El Presidente paraguayo Carlos Wasmosy hizo un patético reconocimiento. Su gobierno, aseguró, tiene una tarea pendiente en la lucha contra la pobreza y la marginación de importantes sectores sociales. Este testimonio da cuenta de una realidad que toca a su país, pero evidentemente también a todas las naciones latinoamericanas, las que en su conjunto exhiben casi 200 millones de seres sumidos en la miseria. Este flagelo, como se sabe, es particularmente cruel con los niños y cada vez más despiadado con las mujeres.
De todos los menores del continente, el 60 por ciento vive afectado por agudas carencias: 6 millones padecen la desnutrición, 15 viven literalmente en las calles y al menos otros 30 millones deben trabajar en el más completo desamparo legal. Asimismo, con el aumento de la natalidad precoz, cada vez son más las mujeres que deben negarse a la capacitación educacional y convertirse, a temprana edad, en atribuladas jefas de familia.

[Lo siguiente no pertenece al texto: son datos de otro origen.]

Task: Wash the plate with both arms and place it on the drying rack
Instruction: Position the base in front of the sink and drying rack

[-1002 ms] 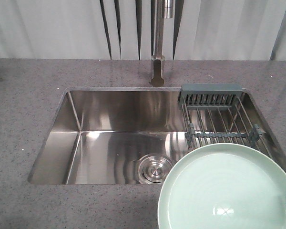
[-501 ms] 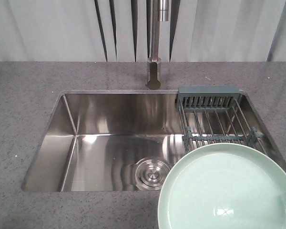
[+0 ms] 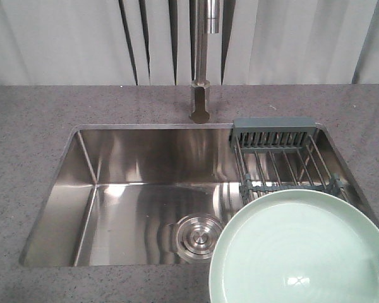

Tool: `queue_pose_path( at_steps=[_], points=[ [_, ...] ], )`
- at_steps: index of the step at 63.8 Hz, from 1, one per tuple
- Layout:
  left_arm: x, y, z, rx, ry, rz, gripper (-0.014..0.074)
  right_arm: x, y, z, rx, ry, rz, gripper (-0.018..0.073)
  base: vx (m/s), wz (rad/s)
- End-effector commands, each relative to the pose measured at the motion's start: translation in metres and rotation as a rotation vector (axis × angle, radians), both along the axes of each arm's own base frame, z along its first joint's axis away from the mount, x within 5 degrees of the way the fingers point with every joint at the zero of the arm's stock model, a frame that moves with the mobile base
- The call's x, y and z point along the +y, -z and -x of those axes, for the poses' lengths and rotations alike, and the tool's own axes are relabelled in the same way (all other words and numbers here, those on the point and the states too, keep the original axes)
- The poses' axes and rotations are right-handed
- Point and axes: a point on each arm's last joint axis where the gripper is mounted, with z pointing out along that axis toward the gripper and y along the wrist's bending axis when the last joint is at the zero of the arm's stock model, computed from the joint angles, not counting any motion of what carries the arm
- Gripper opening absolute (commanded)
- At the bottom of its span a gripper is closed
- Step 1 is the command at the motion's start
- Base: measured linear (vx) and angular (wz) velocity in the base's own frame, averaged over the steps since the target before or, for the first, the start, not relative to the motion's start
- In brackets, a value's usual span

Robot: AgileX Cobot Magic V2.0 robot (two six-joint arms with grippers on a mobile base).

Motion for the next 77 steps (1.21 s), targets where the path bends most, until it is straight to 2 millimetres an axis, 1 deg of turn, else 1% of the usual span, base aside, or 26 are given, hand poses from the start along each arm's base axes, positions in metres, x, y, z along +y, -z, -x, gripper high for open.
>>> queue_pose_path(
  at_steps=[1,77],
  points=[
    [-0.0005,-0.0165,0.0025,-0.115,0.010,0.019,-0.0006,-0.0004,-0.0121,-0.0038,-0.071,0.023,-0.030,-0.0004,0.04,-0.02],
    [-0.0005,-0.0165,0.0025,-0.115,0.010,0.019,-0.0006,-0.0004,-0.0121,-0.0038,-0.071,0.023,-0.030,-0.0004,0.04,0.00]
  ],
)
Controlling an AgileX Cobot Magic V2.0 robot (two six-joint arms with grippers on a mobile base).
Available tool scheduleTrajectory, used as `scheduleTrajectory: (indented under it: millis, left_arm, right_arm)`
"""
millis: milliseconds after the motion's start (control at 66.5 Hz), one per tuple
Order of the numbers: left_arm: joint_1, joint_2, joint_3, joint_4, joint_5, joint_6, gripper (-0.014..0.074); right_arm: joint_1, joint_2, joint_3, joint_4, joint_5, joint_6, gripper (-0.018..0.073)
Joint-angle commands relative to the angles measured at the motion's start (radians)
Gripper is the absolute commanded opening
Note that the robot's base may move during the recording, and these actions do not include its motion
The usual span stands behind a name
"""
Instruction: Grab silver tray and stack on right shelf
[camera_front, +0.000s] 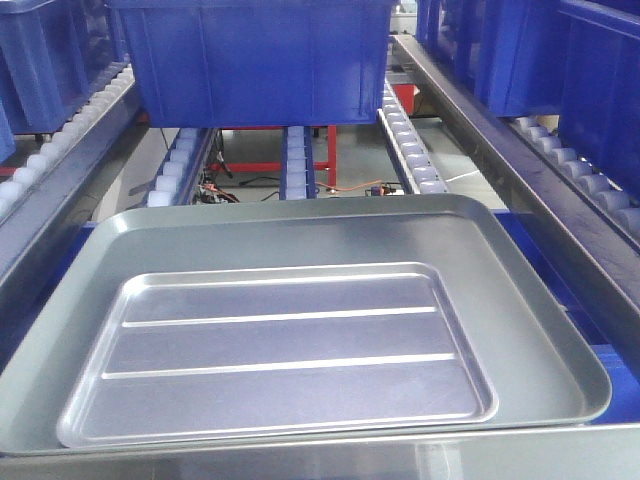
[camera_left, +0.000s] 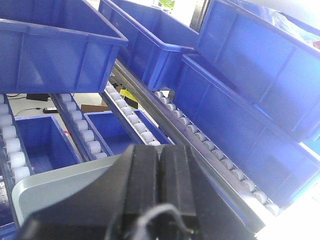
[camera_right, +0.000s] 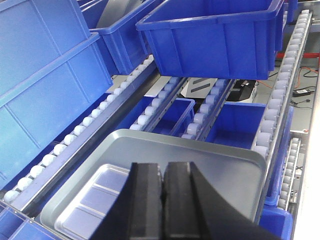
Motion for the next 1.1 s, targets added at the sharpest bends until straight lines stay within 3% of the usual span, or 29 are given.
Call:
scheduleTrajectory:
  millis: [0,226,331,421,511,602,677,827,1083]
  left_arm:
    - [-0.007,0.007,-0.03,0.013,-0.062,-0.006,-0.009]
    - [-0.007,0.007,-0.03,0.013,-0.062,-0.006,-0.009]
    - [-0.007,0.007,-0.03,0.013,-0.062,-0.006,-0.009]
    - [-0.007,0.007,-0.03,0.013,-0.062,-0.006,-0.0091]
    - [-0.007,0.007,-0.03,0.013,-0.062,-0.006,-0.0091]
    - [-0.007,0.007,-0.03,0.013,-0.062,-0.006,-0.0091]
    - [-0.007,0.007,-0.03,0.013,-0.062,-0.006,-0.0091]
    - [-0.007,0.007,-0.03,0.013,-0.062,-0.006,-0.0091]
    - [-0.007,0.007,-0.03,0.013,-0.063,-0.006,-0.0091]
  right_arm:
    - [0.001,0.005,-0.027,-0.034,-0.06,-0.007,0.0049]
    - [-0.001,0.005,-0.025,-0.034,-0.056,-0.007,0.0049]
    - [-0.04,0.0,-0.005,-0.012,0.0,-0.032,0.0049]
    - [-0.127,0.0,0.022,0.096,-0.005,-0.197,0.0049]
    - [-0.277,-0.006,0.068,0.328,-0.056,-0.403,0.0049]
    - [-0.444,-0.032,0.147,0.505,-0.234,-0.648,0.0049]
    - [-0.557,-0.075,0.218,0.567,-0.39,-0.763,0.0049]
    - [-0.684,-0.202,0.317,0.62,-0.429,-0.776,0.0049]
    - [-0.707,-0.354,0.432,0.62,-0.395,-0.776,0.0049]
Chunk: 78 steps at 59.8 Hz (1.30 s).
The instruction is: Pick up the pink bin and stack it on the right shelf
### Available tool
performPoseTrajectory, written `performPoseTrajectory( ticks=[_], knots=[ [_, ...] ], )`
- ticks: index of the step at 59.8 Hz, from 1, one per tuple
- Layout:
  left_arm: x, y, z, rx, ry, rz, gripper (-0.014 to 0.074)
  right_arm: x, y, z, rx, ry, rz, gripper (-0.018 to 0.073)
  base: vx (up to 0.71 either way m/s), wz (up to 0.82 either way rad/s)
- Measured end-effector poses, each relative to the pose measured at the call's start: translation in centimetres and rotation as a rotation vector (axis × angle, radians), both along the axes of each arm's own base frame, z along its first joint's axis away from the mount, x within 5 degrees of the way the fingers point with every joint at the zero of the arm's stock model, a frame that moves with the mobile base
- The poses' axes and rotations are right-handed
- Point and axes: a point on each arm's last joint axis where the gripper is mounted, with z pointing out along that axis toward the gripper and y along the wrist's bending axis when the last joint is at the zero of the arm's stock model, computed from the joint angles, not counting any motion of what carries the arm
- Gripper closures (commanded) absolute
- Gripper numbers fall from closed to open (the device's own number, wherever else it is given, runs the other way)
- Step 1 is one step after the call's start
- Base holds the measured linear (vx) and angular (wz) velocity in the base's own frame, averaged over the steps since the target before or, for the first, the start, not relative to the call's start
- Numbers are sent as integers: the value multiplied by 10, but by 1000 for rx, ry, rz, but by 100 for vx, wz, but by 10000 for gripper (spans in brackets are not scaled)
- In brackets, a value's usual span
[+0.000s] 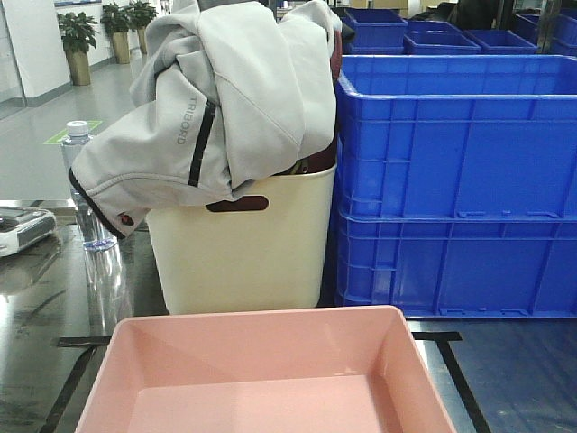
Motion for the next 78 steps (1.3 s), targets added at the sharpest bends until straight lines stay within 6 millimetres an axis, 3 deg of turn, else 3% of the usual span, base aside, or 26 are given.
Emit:
performPoseTrajectory(
  ticks=[69, 78],
  knots=[
    [0, 0, 3, -21, -63, -2, 576, -1, -1, 0, 2, -3, 0, 568, 0, 0],
    [0, 0, 3, -21, -63, -2, 576, -3, -9, -8, 25, -44, -58, 568, 0, 0]
  ],
)
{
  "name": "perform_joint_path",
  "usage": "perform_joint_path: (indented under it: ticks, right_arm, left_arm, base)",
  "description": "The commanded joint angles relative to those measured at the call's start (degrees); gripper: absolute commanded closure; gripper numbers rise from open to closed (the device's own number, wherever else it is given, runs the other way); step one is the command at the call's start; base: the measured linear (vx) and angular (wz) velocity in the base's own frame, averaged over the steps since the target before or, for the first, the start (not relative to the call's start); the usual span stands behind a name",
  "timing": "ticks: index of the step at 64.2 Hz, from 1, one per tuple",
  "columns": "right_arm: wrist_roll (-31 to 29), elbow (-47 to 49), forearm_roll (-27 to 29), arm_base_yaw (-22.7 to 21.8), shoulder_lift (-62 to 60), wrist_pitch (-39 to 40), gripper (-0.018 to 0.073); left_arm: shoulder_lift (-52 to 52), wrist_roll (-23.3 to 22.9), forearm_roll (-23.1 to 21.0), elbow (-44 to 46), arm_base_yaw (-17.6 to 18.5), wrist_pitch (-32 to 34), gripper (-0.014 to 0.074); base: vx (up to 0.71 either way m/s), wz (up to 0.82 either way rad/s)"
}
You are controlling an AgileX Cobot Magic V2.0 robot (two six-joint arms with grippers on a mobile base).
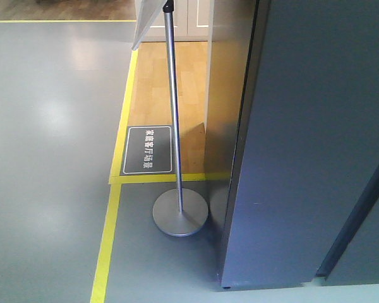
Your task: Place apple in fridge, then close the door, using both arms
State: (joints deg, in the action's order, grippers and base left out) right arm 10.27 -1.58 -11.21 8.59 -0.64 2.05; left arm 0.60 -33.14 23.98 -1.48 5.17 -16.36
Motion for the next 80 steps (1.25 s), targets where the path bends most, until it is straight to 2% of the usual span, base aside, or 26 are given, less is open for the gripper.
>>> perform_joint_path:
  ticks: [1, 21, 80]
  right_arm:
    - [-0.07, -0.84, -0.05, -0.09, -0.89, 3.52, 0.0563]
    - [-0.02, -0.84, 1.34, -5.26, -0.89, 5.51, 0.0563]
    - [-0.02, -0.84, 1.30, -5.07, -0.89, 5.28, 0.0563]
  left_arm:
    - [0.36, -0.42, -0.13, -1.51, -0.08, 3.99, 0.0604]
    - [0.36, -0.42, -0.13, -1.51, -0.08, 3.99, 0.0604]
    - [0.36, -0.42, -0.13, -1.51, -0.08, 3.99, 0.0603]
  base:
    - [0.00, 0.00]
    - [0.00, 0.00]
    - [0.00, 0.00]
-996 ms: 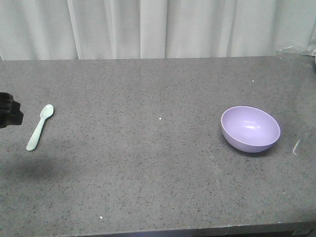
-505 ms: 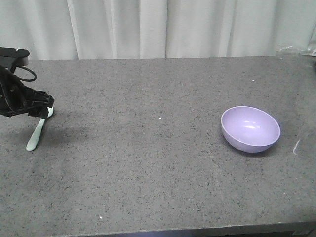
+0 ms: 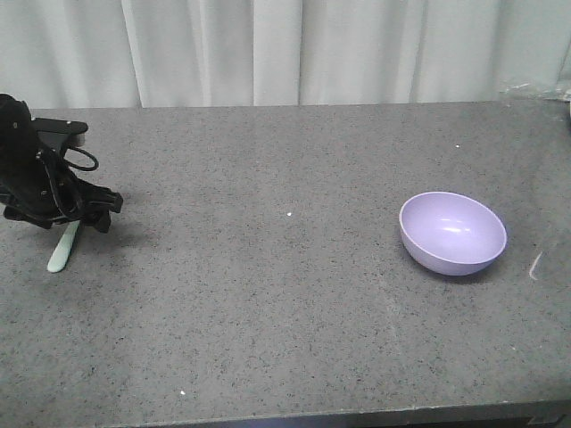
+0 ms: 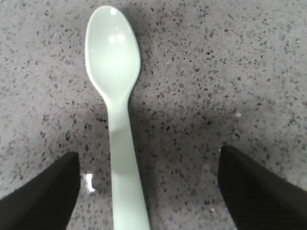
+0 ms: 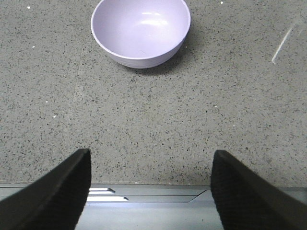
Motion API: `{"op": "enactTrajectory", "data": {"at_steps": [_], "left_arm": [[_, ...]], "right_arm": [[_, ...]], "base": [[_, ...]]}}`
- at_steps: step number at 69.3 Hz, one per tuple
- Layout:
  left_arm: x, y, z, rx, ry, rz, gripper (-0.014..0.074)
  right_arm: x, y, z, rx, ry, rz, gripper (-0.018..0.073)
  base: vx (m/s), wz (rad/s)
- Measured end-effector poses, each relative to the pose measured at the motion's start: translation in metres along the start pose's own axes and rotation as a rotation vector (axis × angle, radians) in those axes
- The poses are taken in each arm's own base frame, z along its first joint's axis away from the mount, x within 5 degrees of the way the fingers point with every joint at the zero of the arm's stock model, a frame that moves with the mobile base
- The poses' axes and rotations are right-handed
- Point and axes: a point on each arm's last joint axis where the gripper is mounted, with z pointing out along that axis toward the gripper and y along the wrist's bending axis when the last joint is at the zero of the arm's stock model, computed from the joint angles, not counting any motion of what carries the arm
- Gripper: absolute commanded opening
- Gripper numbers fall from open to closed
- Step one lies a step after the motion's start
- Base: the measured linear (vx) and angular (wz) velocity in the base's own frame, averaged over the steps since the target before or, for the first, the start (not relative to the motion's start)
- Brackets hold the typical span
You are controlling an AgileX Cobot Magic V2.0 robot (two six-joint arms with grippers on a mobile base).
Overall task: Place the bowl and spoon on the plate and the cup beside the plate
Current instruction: 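Close the left gripper on the spoon handle and lift it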
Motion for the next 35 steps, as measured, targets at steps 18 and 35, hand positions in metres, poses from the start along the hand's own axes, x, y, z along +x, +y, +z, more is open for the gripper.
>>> {"op": "enactTrajectory", "data": {"at_steps": [18, 35], "left_arm": [[-0.002, 0.0, 0.013, -0.001, -0.002, -0.019, 0.0538], [-0.002, 0.0, 0.019, 0.0, 0.005, -0.028, 0.0447]], "right_arm": [[0.0, 0.001, 0.0, -0.008, -0.001, 0.005, 0.0517], [0.0, 0.001, 0.0, -0.013, -0.001, 0.008, 0.0517]], "base": [[0.0, 0.0], [0.0, 0.0]]}}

Lo dramático es que el Continente puede exhibir tasas de crecimiento real y sostenido en los últimos años, sin que ello haya significado una disminución en el número de sus pobres o desempleados. La deuda externa latinoamericana, según cifras de la Cepal, creció el último año a la fatídica cifra de 534 mil millones de dólares, lo que deja a los países del área en situación de tener que hacer ingentes esfuerzos por cumplir con sus acreedores y restringir los gastos destinados a la superación de la pobreza. No es extraño, entonces, que América Latina sea calificada hoy como la región más peligrosa del planeta; ello según conclusión del propio Sistema Económico Latinoamericano (SELA), organismo que acaba de adjudicarnos el promedio de asesinatos más elevado del mundo: casi 20 por cada 100 mil habitantes. Cifra que prácticamente cuadruplica a la de los países industrializados.
El desafío no es ya el crecimiento, sino el de la redistribución. Hoy, más que la estrategia económica, lo que está en cuestión es la capacidad política para hacer acceder los frutos del desarrollo a los pobres, tanto como restringir el gasto de cúpulas de la población que viven, ya no con holgura, sino en el más grosero despilfarro. Otra vez es la Cepal la que advierte que en la última década, junto con el crecimiento global del ingreso, se manifiesta también un aumento en la brecha de la desigualdad. Paradojalmente son los países más exitosos del Continente los que presentan el más crítico desnivel, entre otros, de los salarios de los ejecutivos y los obreros no calificados, separándose éstos en casi 60 veces, cuando en los llamados tigres asiáticos esta diferencia no logra multiplicarse por 15.
El retroceso en materia social es lo que tiene bajo sospecha y amenaza el modelo neoliberal, cuanto que son ya los propios dirigentes políticos encandilados todavía con él los que ahora reconocen sus perversiones y la posibilidad que las mayorías oprimidas deriven de la angustia a la franca protesta. Ni en la llamada década perdida, América Latina exhibió los actuales índices de miseria y desocupación, por lo que el grado de consenso interno en el que muchos países han venido fundando su «éxito» podría quebrarse estrepitosamente. Y, con ello, llegar a convulsionar a todo el Continente.
Asimismo, es la constatación de estas prioridades sociales la que debe llevar a los países del área a lograr su cooperación, más que la competencia entre sus economías. Por ejemplo, en la adopción de condiciones comunes para la captura del capital foráneo, evitando el flujo especulativo que ha devenido en nuevos y onerosos compromisos para los países receptores. Lo más convincente parece ser la integración entre naciones que tienen un similar nivel de desarrollo y desafíos. Ya se vio, a propósito de las escaramuzas miltares entre Perú y Ecuador, que era el prestigio y la solvencia de toda el área la que ineludiblemente quedó en riesgo ante el mundo.
La experiencia de otros procesos de integración demuestra que son los niveles comunes de logros y carencias entre sus asociados los que potencian mejor dichos pactos y tratados. Aunque entre éstos no hablen el mismo idioma. Ni crean en el mismo Dios.
*Artículo periodístico extraído del libro América Latina. Democracias en penumbra, editado por Ediciones Typographic, México, D.F., febrero de 1997.